Table 3: Base Pronouns
|  | singular | plural |
|---|---|---|
| 1st person | ãre-ai | ãre-ere/ãre-hi-ere |
| 2nd person | ãre-a | ãre-pere/ãre-hi-pere |
| 3rd person | ãre-e/ããr-e | ãre-riki/ãre-hi-riki |

- As for the verbal morphology, there are processes of reduplication and affixation, as well as a set of proclitic and enclitic elements. There are certain types of reduplication, for example [root + root] reduplication in ròmò-ròmò 'kneel down' to express an ongoing action. As for the process of affixation, the verb can be modified by a series of prefixes and suffixes that indicate the subject, object, time, appearance, mode, etc., for example, the first-position prefixes that mark time and appearance, such as the mara-'hypothetical future' in (3) and mera- 'simple future' in (4).

- The verbal complex can also be modified by a series of proclitic and enclitic elements. Within the proclitic elements, there are modal/evidential proclitics, chui='certainty', manoro= 'almost' (surely), to have the intention. Within the enclitic elements, there are locative enclitics, e.g. "=jahi" 'below', "=puti"'outside', the temporal or aspectual enclitics, e.g. "koidi" 'sometimes', "=ñoho" 'now', and the relational enclitics, e.g. "=dyë" 'together', = ma with respect to a woman'.

=== Syntax ===
With regard to the syntax of Cayubaba, the following is seen (Crevels and Muysken, 2012):

- Cayubaba does not present a fixed constituent order. The only mandatory element in the clause is that the predicate usually precedes the subject and objects, as is observed in (5).
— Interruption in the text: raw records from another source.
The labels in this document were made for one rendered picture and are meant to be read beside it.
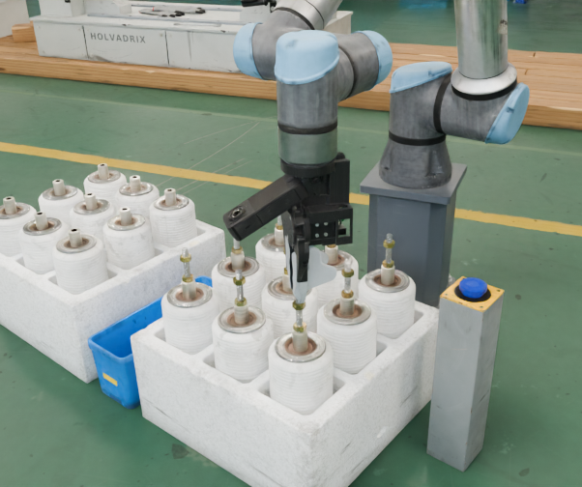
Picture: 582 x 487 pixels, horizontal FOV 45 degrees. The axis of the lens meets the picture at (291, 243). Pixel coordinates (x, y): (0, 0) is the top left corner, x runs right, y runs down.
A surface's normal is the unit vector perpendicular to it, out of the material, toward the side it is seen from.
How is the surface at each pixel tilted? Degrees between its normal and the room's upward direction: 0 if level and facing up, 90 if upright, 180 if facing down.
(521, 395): 0
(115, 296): 90
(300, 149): 90
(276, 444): 90
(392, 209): 90
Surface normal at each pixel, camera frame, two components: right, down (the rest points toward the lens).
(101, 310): 0.76, 0.29
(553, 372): -0.03, -0.88
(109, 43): -0.39, 0.44
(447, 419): -0.63, 0.37
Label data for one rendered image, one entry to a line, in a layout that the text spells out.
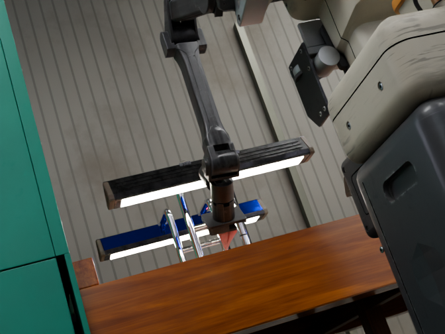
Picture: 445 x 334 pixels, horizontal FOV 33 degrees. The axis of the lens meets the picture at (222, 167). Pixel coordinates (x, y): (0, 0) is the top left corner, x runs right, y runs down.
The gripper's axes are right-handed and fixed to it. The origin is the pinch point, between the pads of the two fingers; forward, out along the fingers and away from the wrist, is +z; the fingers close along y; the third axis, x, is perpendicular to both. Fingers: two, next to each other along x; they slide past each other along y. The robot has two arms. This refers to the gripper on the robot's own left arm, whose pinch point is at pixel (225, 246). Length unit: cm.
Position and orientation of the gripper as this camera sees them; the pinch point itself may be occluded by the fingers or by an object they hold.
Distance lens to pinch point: 194.0
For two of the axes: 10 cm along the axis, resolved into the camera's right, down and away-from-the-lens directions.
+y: -9.4, 2.1, -2.8
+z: 0.5, 8.7, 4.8
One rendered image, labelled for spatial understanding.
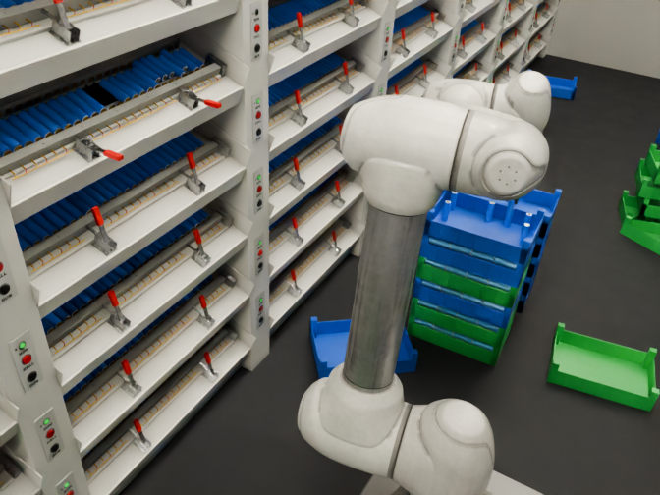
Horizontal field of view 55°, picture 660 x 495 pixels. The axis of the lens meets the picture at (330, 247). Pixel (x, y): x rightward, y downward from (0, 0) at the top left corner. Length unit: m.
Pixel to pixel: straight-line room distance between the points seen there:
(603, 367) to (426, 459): 1.07
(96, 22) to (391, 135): 0.52
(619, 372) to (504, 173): 1.37
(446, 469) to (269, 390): 0.80
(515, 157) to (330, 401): 0.60
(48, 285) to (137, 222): 0.23
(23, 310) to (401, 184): 0.66
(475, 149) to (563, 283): 1.60
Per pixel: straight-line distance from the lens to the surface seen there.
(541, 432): 1.97
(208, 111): 1.39
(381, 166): 1.00
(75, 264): 1.26
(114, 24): 1.18
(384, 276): 1.10
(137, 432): 1.71
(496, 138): 0.97
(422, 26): 2.59
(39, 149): 1.15
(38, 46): 1.09
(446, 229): 1.86
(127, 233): 1.32
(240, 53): 1.44
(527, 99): 1.51
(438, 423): 1.25
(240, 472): 1.76
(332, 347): 2.05
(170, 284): 1.50
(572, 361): 2.21
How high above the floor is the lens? 1.45
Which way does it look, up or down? 36 degrees down
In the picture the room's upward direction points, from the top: 4 degrees clockwise
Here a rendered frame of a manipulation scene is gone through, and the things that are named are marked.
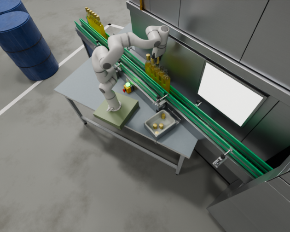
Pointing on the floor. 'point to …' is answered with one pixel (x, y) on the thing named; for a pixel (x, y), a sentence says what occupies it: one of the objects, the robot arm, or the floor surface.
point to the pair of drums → (21, 39)
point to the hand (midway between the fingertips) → (157, 59)
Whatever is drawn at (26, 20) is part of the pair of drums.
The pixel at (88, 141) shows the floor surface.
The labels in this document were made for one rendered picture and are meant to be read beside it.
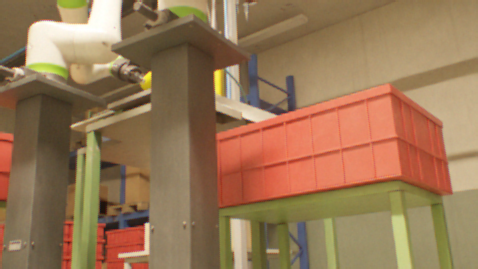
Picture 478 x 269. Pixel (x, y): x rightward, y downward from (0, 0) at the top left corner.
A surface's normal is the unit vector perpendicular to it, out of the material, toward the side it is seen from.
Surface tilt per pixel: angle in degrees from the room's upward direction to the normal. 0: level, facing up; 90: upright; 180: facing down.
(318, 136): 90
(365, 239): 90
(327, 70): 90
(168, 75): 90
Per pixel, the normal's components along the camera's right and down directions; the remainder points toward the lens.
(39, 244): 0.86, -0.18
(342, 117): -0.62, -0.20
If the subject is a free personal pronoun, then it always precedes the predicate, as observed in (6).

- With respect to the nominal phrase, the modifier precedes the nucleus, as shown in (7). However, the possessive element follows that which is possessed, as is observed in (8).
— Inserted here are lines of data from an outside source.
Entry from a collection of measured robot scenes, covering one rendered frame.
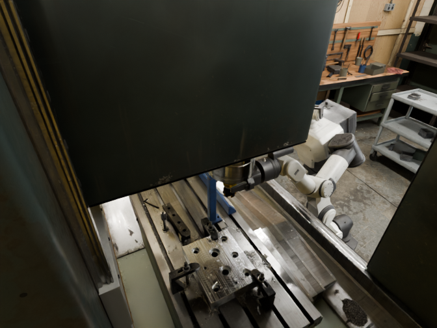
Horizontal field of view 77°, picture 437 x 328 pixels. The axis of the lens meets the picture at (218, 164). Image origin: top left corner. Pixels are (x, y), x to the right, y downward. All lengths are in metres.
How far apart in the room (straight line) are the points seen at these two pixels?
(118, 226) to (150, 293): 0.47
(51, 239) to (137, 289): 1.25
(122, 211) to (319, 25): 1.53
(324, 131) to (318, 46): 0.77
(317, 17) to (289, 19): 0.08
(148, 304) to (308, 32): 1.38
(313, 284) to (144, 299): 0.87
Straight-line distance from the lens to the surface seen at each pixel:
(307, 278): 1.59
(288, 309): 1.27
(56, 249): 0.44
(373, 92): 4.49
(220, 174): 0.86
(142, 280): 1.67
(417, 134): 3.87
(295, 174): 1.07
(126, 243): 1.81
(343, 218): 2.51
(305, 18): 0.73
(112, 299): 0.74
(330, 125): 1.52
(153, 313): 1.57
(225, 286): 1.18
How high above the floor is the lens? 2.00
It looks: 35 degrees down
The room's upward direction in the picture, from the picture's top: 1 degrees clockwise
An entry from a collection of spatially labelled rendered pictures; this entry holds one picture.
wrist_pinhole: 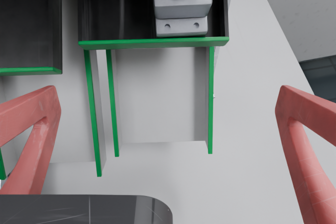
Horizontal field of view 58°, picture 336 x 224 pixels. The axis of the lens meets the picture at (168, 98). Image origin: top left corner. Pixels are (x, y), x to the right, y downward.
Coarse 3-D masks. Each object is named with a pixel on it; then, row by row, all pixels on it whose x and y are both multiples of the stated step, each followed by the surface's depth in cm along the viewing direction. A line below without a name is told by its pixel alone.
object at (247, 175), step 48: (240, 0) 76; (240, 48) 69; (288, 48) 69; (240, 96) 63; (144, 144) 58; (192, 144) 58; (240, 144) 58; (48, 192) 54; (96, 192) 54; (144, 192) 54; (192, 192) 54; (240, 192) 54; (288, 192) 54
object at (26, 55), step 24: (0, 0) 27; (24, 0) 27; (48, 0) 25; (0, 24) 27; (24, 24) 27; (48, 24) 25; (0, 48) 27; (24, 48) 27; (48, 48) 25; (0, 72) 25; (24, 72) 25; (48, 72) 26
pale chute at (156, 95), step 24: (144, 48) 41; (168, 48) 41; (192, 48) 41; (120, 72) 42; (144, 72) 42; (168, 72) 42; (192, 72) 42; (120, 96) 43; (144, 96) 43; (168, 96) 43; (192, 96) 43; (120, 120) 44; (144, 120) 44; (168, 120) 44; (192, 120) 44; (120, 144) 43
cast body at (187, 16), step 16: (160, 0) 22; (176, 0) 22; (192, 0) 22; (208, 0) 22; (160, 16) 24; (176, 16) 25; (192, 16) 25; (160, 32) 25; (176, 32) 25; (192, 32) 25
- In Cayubaba, processes of incorporation are observed, as in (9), which consist of the incorporation of the direct object in the verb, which is in the same accent group.
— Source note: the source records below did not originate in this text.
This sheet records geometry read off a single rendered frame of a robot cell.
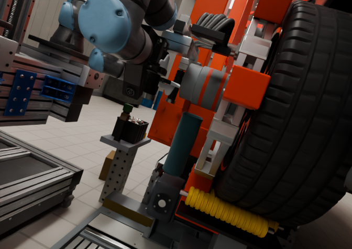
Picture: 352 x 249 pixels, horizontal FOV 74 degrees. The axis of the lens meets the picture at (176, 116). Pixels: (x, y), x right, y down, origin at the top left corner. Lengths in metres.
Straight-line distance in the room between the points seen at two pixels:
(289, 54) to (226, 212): 0.46
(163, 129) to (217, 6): 0.69
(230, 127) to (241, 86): 0.13
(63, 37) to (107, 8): 0.85
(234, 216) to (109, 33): 0.60
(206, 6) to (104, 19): 1.00
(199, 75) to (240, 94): 0.32
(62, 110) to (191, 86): 0.63
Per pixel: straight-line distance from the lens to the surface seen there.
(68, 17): 0.86
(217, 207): 0.75
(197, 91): 0.78
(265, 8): 0.70
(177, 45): 0.68
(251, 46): 0.59
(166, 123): 1.25
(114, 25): 0.37
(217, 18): 0.70
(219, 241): 0.90
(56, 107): 1.19
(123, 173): 1.51
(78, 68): 1.14
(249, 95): 0.48
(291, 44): 0.57
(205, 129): 1.23
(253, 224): 0.77
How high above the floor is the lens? 0.78
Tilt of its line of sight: 5 degrees down
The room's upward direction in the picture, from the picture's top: 20 degrees clockwise
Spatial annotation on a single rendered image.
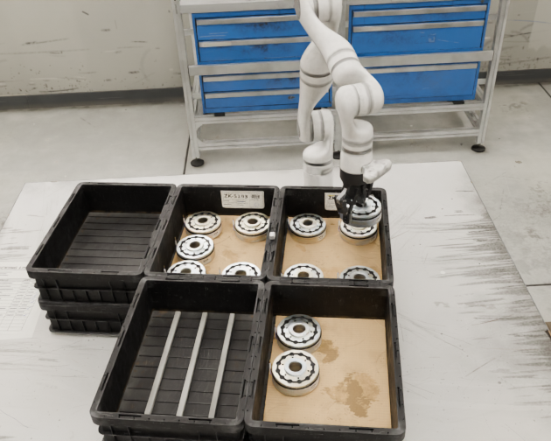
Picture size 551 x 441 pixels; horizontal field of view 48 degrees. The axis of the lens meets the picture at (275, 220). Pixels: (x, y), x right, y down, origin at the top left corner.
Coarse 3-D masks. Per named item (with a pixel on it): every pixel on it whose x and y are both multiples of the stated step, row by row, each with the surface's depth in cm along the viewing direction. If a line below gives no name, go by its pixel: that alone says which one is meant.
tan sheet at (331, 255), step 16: (336, 224) 180; (288, 240) 175; (336, 240) 174; (288, 256) 169; (304, 256) 169; (320, 256) 168; (336, 256) 168; (352, 256) 168; (368, 256) 168; (336, 272) 163
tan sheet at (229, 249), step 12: (228, 216) 185; (228, 228) 180; (180, 240) 177; (216, 240) 176; (228, 240) 176; (240, 240) 176; (264, 240) 175; (216, 252) 172; (228, 252) 171; (240, 252) 171; (252, 252) 171; (216, 264) 168; (228, 264) 167
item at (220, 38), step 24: (192, 24) 319; (216, 24) 319; (240, 24) 319; (264, 24) 320; (288, 24) 320; (216, 48) 327; (240, 48) 327; (264, 48) 328; (288, 48) 328; (264, 72) 335; (288, 72) 336; (216, 96) 342; (240, 96) 342; (264, 96) 344; (288, 96) 344
- Cayubaba also presents different subordination processes. The proclitic ki = in its subordinate function, for example, is used to indicate add-ons, as in (10), and it can also complete an adverbial subordinate, as in (11). It also distinguishes conjunctions that mark subordinate clauses and appear at the beginning of the sentence, for example, "=chu" because' in (12).